I awake on Friday (Good Friday) get dressed, leave the hotel to go to a favorite breakfast restaurant and step out into a literal ghost town! The place is locked up tight!
Nothing is open! No cars on the street, no people crowded on the sidewalks! Spooky! I start walking towards Gran Hotel Costa Rica, which is a beautiful old hotel built in 1907 and renovated in recent years, thinking that at least Mac Donald’s on Avenida Central, which is right behind the hotel, will surely be open (not). On the way, however, is the main Catholic cathedral. There were the T.V. cameras, a crowd of maybe 200 people, a marching band, some public officials and a bunch of clergy.
I had arrived just in time to witness a re-inaction of the trial and crucifixion of Jesus. Quite interesting this Catholic stuff. After the re-inaction, which included a mock whipping of the Jesus character who then reappeared looking bloodied and with his crown of thorns but he was not nailed up on the cross, thank goodness, the whole procession took off walking slowly to drums beating and the band playing somber sounding music with about half the crowd following. I have no idea of the route it took.

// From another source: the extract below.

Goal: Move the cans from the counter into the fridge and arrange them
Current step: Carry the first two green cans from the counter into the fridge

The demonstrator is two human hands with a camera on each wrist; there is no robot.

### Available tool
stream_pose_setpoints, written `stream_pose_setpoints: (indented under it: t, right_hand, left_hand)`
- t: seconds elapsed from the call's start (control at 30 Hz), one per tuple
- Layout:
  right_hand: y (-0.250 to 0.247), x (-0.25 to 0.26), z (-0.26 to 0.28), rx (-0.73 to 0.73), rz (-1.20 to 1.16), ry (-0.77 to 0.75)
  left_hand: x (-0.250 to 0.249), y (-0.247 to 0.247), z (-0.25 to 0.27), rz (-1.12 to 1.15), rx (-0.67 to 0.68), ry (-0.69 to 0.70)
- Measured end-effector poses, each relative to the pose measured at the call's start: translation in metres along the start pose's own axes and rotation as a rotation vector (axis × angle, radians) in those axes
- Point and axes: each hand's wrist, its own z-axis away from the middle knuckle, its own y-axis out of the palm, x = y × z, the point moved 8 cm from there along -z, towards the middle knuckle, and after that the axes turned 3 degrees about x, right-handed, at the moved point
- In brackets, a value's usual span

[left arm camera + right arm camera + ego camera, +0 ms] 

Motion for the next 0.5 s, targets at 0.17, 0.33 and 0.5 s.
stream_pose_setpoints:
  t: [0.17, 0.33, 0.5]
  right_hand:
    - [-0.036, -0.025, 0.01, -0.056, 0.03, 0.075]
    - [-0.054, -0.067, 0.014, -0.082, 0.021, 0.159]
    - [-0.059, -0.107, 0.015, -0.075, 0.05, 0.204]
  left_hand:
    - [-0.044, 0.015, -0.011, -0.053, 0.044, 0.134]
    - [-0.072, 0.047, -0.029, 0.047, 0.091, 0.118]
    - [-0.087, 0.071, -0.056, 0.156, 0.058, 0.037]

But it turned out that hotel C.R. had a nice buffet set up so I had a leisurely breakfast and headed back to my hotel in time to see the procession coming up what is normally a four lane street with five or six lanes of cars, buses and trucks crowded into it. I guess they were headed back to the cathedral. I was glad I was going the other direction.